While Tyler, the Creator’s Goblin won more than its fair share of fans, chagrin, and a spot in the Billboard top 200, a retrospective look/listen to the album less than a month after most of the hubbub has died down has Odd Future’s fearless leader looking suspiciously like just another angsty, teenage rabble-rouser. Rather than the paradoxically menacing/endearing figure Bastard painted the 20-year-old producer/rapper to be, his second full-length sounds out of ideas a minute into its third track, and never fully recovers. Despite his noted pride on the collective’s self-contained autonomy, Goblin would’ve benefited highly from some quality control.
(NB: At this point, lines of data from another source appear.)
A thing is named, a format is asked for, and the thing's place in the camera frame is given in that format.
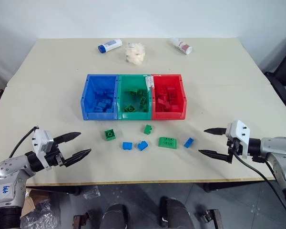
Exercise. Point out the red toy brick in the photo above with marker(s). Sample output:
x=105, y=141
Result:
x=174, y=96
x=170, y=89
x=174, y=107
x=161, y=103

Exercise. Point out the dark rounded shape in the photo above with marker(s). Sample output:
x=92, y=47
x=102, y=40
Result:
x=115, y=216
x=174, y=212

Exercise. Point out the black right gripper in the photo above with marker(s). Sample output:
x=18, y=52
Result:
x=234, y=146

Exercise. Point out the white bottle with red label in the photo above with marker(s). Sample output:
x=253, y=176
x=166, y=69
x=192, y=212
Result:
x=181, y=46

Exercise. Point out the blue plastic bin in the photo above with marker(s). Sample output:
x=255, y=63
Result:
x=99, y=97

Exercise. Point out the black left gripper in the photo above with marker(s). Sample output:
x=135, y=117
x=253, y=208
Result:
x=53, y=158

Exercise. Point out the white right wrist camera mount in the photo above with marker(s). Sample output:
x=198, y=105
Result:
x=238, y=133

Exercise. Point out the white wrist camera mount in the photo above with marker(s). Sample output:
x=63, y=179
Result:
x=41, y=143
x=238, y=133

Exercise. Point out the green flat sloped toy brick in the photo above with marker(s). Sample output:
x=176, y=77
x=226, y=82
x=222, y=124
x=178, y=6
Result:
x=167, y=142

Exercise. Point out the green square toy brick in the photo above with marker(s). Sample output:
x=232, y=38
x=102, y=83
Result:
x=109, y=135

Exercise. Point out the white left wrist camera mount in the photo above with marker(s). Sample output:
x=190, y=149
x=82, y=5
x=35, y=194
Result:
x=41, y=143

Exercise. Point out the brown cardboard box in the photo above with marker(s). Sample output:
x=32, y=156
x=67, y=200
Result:
x=33, y=199

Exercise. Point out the black office chair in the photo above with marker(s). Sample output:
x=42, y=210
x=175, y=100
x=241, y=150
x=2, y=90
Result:
x=283, y=78

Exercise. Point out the large clear plastic bag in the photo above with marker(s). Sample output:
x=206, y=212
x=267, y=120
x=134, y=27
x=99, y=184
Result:
x=39, y=217

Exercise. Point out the small clear plastic bag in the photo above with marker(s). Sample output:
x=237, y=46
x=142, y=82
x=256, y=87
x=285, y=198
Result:
x=92, y=192

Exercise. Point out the white label sticker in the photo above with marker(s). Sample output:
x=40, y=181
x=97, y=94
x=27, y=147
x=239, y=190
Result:
x=148, y=82

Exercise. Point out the crumpled white tissue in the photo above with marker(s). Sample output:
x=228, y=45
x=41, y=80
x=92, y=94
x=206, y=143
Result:
x=134, y=53

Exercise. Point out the green plastic bin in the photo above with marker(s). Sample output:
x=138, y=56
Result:
x=134, y=99

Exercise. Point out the blue toy brick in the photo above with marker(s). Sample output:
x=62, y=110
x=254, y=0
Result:
x=143, y=145
x=105, y=93
x=102, y=104
x=127, y=145
x=189, y=142
x=109, y=110
x=98, y=109

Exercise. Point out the white bottle with blue cap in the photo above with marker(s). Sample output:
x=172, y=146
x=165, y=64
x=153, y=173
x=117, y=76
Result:
x=109, y=45

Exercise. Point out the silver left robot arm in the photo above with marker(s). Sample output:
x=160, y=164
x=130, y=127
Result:
x=7, y=168

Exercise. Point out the small green toy brick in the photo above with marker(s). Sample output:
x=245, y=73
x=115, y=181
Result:
x=148, y=129

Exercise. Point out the red plastic bin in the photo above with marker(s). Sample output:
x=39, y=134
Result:
x=169, y=99

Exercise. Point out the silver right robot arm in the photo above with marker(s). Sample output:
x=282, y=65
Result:
x=276, y=149

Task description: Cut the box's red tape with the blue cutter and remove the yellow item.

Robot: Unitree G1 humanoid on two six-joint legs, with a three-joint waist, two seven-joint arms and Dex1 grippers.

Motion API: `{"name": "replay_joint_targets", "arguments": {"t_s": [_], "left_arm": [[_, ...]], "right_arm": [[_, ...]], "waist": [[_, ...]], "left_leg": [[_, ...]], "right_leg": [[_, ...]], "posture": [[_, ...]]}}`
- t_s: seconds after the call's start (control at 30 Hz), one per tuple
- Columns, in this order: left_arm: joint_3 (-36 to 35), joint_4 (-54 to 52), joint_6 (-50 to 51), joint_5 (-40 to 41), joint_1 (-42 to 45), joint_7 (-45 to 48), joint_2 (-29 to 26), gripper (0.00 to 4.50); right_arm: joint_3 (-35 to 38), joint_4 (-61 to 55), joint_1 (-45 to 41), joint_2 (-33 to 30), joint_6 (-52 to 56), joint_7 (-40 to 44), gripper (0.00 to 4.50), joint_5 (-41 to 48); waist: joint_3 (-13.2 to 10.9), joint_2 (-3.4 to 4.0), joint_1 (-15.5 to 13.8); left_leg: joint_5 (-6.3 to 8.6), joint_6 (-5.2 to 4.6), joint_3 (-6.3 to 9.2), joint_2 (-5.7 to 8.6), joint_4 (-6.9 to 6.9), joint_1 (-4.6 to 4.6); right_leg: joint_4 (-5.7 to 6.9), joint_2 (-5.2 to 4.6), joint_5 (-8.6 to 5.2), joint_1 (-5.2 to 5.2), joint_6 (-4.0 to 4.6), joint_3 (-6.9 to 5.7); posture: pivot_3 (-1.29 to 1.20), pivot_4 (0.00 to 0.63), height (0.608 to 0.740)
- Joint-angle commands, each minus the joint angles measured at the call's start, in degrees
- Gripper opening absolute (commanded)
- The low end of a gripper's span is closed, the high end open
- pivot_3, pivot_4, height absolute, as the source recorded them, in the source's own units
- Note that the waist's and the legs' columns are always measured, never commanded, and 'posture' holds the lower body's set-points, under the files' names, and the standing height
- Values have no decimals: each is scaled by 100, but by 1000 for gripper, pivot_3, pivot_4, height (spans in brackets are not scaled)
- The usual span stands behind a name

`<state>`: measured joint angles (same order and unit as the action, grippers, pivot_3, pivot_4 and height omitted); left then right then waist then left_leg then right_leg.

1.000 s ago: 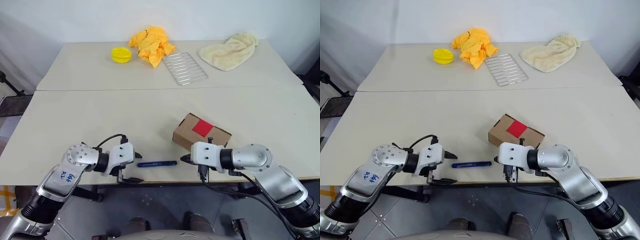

Enter Death Grips, a rather amorphous hip-hop project presumably based out of Northern California, and helmed by super-drummer-collaborator Zach Hill. I say presumably because there are little to no details available on the outfit. No word on whether it’s a marketing ruse or not, but nearly everything about them — from the savage choppiness of their music videos, to the Web site’s offering of a free .zip download of Exmilitary above a link to the band’s iTunes (if, as the site itself puts it, “thats your thing”) — points to the fact they that they really, truly, sincerely don’t give a fuck.
While it’s tempting to delve into how refreshing it is to hear an artist emphasize their music above all else in such a no-frills manner as Death Grips do here, you’ll have to excuse me for feeling little aside from true, genuine fear by album’s end. Hill’s noted experimental slant (see his noise work with Omar Rodriguez-Lopez, collaborations with Joan of Arc, etc.) does well to underscore the record’s darker points. From the blood-curdling yells in which the anonymous MC delivers lines about dead cops and human sacrifice, to the positively chilling Charles Manson sample that begins the album, Exmilitary is the real deal, the absolute extent of your parents’ worst nightmares when you came home with your first rap album.